**What the task asks:**
Exactly the lines from the one containing "Job: For every instance of the white" through the end of the data below are to be reproduced, and nothing besides them.

**Extracted data entries:**
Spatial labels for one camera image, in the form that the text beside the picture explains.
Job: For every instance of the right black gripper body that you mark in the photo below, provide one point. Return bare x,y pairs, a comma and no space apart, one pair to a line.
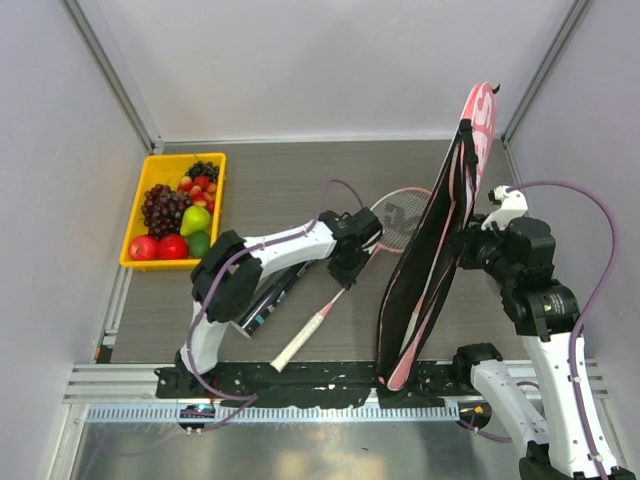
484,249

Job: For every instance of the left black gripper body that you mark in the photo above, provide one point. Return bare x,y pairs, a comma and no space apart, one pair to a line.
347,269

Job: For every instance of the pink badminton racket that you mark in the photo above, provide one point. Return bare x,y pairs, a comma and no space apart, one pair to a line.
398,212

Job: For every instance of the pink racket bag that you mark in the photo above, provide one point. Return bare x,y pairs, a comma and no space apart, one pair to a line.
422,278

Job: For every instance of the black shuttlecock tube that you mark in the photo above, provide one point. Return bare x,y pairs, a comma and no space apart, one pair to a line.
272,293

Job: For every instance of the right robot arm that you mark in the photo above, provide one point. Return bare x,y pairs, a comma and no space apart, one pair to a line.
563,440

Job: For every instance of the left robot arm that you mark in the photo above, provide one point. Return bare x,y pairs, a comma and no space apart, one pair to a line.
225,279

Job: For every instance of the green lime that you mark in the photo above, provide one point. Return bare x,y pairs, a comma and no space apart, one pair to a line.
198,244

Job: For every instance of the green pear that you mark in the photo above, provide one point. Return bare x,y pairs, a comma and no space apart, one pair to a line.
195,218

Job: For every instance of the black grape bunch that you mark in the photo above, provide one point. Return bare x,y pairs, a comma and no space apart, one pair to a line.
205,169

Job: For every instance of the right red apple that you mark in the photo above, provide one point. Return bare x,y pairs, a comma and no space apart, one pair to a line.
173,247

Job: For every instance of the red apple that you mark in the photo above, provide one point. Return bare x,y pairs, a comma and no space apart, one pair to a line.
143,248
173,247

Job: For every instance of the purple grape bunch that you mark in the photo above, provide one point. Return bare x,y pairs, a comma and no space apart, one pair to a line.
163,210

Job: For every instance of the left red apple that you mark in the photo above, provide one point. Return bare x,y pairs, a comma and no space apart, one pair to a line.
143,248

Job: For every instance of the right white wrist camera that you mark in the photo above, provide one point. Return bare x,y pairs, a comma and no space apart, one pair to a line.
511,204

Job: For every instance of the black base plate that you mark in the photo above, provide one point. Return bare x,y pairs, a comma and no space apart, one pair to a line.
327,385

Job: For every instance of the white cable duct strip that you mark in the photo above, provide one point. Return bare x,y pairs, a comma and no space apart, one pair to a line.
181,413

**Result for this exercise:**
Job: For every instance of the white cable duct strip that you mark in the photo above, provide one point. Return bare x,y pairs, a comma and no space apart, one pair to a line.
181,413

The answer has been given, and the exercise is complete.